▶ _Directions for this task_:
In the entries below, find each line with the word "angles" and return it.

### Records shown

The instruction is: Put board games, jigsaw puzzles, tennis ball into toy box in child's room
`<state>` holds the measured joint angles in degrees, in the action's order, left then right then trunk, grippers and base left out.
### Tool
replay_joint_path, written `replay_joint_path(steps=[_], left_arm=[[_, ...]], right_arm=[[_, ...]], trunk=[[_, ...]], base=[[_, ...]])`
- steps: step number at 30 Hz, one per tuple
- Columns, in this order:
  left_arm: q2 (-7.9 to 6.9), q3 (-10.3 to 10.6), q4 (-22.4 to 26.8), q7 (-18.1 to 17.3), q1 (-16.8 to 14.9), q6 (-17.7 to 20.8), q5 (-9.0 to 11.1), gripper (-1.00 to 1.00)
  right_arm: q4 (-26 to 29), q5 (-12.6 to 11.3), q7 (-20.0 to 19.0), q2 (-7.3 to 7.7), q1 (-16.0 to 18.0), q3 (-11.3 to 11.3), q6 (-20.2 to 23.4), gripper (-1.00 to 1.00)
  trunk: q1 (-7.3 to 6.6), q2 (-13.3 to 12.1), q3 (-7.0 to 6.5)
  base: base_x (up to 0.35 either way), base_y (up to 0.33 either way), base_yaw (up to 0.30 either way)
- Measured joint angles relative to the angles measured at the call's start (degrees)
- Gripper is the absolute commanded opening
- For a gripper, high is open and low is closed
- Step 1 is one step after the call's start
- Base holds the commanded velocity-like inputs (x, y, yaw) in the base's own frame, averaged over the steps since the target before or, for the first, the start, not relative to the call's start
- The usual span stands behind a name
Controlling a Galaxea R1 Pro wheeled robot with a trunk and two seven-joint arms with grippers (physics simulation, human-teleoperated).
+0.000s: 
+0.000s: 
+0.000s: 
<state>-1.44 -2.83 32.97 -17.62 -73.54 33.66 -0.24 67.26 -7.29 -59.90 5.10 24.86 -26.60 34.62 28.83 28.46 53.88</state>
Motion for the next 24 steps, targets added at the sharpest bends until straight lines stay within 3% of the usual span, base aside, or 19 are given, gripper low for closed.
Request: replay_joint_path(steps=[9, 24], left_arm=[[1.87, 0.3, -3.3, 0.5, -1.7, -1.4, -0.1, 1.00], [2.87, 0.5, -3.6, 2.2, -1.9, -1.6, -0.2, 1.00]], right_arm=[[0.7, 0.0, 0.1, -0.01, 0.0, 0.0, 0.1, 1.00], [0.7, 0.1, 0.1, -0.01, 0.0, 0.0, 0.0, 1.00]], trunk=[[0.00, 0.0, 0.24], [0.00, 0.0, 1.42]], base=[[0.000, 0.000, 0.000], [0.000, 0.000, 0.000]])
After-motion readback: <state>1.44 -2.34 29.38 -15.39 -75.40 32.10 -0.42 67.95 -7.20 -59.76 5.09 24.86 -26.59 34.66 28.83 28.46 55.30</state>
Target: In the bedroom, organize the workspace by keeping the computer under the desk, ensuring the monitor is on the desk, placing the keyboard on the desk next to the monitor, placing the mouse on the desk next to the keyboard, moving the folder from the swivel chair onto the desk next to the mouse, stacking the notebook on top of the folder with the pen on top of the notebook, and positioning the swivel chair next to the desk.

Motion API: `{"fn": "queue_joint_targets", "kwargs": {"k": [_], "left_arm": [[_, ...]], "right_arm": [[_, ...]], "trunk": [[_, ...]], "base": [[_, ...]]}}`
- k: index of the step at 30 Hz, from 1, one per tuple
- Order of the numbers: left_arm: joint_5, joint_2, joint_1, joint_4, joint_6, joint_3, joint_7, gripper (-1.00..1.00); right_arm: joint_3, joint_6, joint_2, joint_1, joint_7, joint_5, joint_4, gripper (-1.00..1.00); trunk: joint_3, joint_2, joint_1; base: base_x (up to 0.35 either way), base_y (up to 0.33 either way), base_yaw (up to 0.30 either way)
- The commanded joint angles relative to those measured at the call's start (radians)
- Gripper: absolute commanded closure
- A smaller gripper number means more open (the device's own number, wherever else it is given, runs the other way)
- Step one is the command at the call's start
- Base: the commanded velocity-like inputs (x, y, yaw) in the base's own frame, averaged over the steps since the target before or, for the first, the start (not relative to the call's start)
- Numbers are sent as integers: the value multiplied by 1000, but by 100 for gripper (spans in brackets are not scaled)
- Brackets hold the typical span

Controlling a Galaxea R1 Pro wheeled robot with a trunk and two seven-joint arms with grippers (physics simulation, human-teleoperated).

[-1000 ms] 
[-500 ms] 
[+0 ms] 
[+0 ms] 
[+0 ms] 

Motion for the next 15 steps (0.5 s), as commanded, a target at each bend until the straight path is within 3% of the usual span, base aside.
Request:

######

▶ _Task answer_:
`<state>` holds the measured joint angles in degrees, in the action's order, left then right then trunk, grippers and base left out.
- Measured joint angles relative to the angles measured at the call's start (degrees)
- The commanded joint angles relative to those measured at the call's start (radians)

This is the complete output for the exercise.